ALS的另一個標志是肌肉萎縮，研究者評估了模型大鼠的脛前肌和腓腸肌。在疾病晚期，模型大鼠的脛前肌和腓腸肌的重量明顯低于其野生型（WT）對照。通過Wheat Germ Agglutinin（WGA）染色可以觀察到肌肉纖維的萎縮，肌纖維的平均截面積顯著減小。
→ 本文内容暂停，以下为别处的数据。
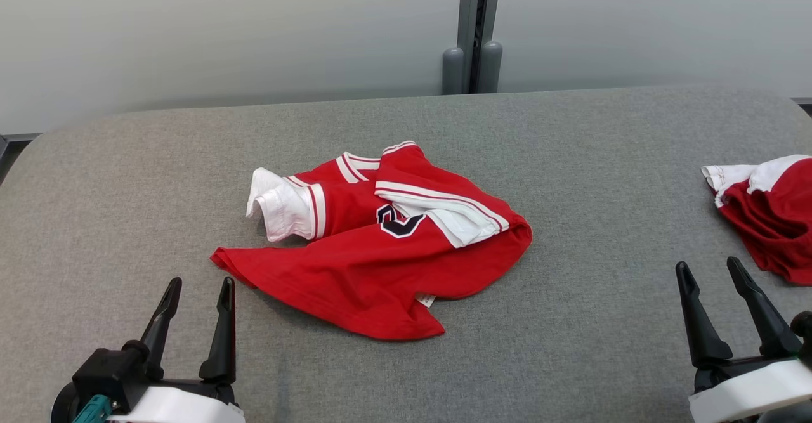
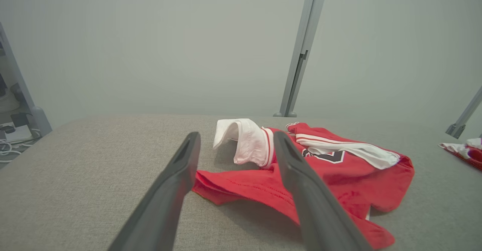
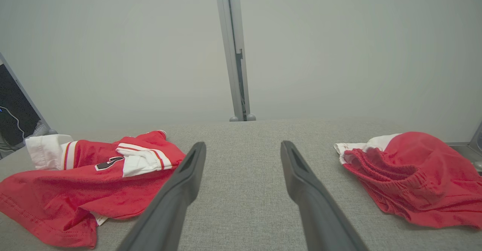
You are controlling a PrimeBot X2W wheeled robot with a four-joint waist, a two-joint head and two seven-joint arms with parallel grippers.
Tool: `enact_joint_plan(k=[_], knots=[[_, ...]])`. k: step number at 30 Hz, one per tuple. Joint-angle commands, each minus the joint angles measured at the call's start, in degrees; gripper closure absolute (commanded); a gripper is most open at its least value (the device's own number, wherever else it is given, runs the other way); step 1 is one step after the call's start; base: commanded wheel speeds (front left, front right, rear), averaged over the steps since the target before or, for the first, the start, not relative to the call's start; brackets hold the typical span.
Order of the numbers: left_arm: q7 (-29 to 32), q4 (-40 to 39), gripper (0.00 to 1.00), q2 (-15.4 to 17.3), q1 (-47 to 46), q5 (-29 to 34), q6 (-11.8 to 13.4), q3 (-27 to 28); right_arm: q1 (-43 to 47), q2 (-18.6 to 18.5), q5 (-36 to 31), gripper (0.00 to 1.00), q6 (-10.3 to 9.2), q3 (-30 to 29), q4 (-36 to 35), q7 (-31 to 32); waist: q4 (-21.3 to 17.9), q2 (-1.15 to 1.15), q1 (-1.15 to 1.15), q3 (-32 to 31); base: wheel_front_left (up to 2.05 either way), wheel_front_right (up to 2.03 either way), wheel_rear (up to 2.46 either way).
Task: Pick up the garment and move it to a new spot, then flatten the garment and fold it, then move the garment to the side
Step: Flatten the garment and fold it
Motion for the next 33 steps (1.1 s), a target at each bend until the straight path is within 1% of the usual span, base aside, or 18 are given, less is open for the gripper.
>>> enact_joint_plan(k=[1,6,10,16,17,21,24,28,31,32,33], knots=[[0.02,-0.15,0.0,0.28,0.44,-0.05,0.29,0.0,-0.29,-0.38,-0.24,0.0,-0.01,-0.25,-0.07,-0.23,0.11,0.0,0.0,0.13,0.0,0.0,0.0],[-0.04,-0.62,0.0,0.08,-1.16,0.28,0.27,-0.4,-1.91,-1.44,-0.54,0.0,-0.01,1.96,-0.2,0.68,1.03,0.0,0.0,1.65,0.0,0.0,0.0],[-0.48,-0.81,0.0,-0.42,-3.18,0.66,-0.09,-0.9,-4.9,-3.11,-0.68,0.0,-0.01,7.12,0.56,1.86,2.45,0.0,0.0,4.21,0.0,0.0,0.0],[-1.5,0.41,0.0,-1.73,-7.18,0.97,-1.14,-1.77,-11.19,-7.09,0.13,0.0,-0.01,16.89,3.1,3.18,5.86,0.0,0.0,8.91,0.0,0.0,0.0],[-1.5,0.41,0.0,-1.73,-7.18,0.97,-1.14,-1.77,-11.19,-7.09,0.13,0.0,-0.01,16.89,3.1,3.18,5.86,0.0,0.0,8.91,0.0,0.0,0.0],[-2.3,2.21,0.0,-3.14,-10.14,1.1,-2.46,-2.54,-15.87,-9.59,0.26,0.0,-0.01,21.96,5.03,3.47,8.39,0.0,0.0,11.97,0.0,0.0,0.0],[-2.8,3.94,0.0,-3.92,-12.12,1.3,-3.49,-2.61,-19.12,-11.55,-0.36,0.0,-0.01,24.6,6.69,4.02,9.86,0.0,0.0,13.82,0.0,0.0,0.0],[-3.33,6.3,0.0,-5.21,-14.34,1.74,-4.7,-2.0,-23.84,-14.02,-1.46,0.0,-0.01,29.09,9.31,4.63,11.17,0.0,0.0,15.98,0.0,0.0,0.0],[-3.42,7.41,0.0,-6.15,-15.04,2.19,-5.4,-1.59,-25.93,-14.76,-1.37,0.0,-0.01,30.6,10.74,4.31,11.54,0.0,0.0,16.65,0.0,0.0,0.0],[-3.45,7.8,0.0,-6.44,-15.14,2.36,-5.7,-1.43,-26.39,-14.8,-1.19,0.24,-0.01,30.74,10.98,3.94,11.58,0.0,0.0,16.76,0.0,0.0,0.0],[-3.43,7.85,0.0,-6.7,-15.43,2.46,-5.81,-1.17,-26.72,-14.85,-0.92,0.87,-0.01,30.72,11.25,3.79,11.63,0.0,0.0,16.86,0.0,0.0,0.0]])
此外，神經肌肉接頭（NMJ）的完整性受損，表現為神經末梢與肌纖維的連接減少。研究者進一步對脛前肌的神經肌肉接點（NMJ）進行了深入分析，該肌肉主要由腰椎脊髓中的α運動神經元支配的快縮肌纖維組成，這在人體中對肌萎縮側索硬化癥（ALS）特別敏感。在對CIV損傷的反應中，NMJ的衰弱表現得非常明顯，NF和突觸素2信號都明顯減少。對腓腸肌的電生理記錄顯示，由坐骨神經引起的復合肌肉動作電位（CMAP）振幅明顯下降。這些數據表明在CIV缺陷模型中NMJ的完整性受到損害，這種情況通常出現在ALS患者中。

5. 神經炎癥升高和細胞死亡

為了闡明觀察到的CIV缺陷大鼠中MN損失的機制，研究者對COXIII-LSL與COXIII-NeuN-Cre大鼠的腰脊髓前角進行了單細胞核RNA測序(snRNA-seq)和基因集富集分析（GSEA）。snRNA-seq揭示，小膠質細胞介導的神經炎癥和GSDME依賴性細胞壞死是MN丟失的關鍵驅動因素。差異表達基因（DEGs）主要與四個通路相關，包括神經炎癥反應、鈣離子跨膜運輸、神經元凋亡過程和與其他神經細胞比較下的α運動神經元突觸可塑性。值得注意的是，被鑒定為脊髓損傷的神經元特異性生物標志物的ATF3在α運動神經元中也被顯著激活，涉及髓鞘抑制和反射遲鈍的基因也均被激活。神經元CIV缺乏導致約70%的運動神經元在出生后第6周出現TDP-43細胞質錯誤定位，伴隨有ATP生產減少。此外，誘導細胞壞死的GSDME基因（編碼Gasdermin E蛋白）也被激活。這些數據表明，大鼠模型重現了ALS患者的許多關鍵特征。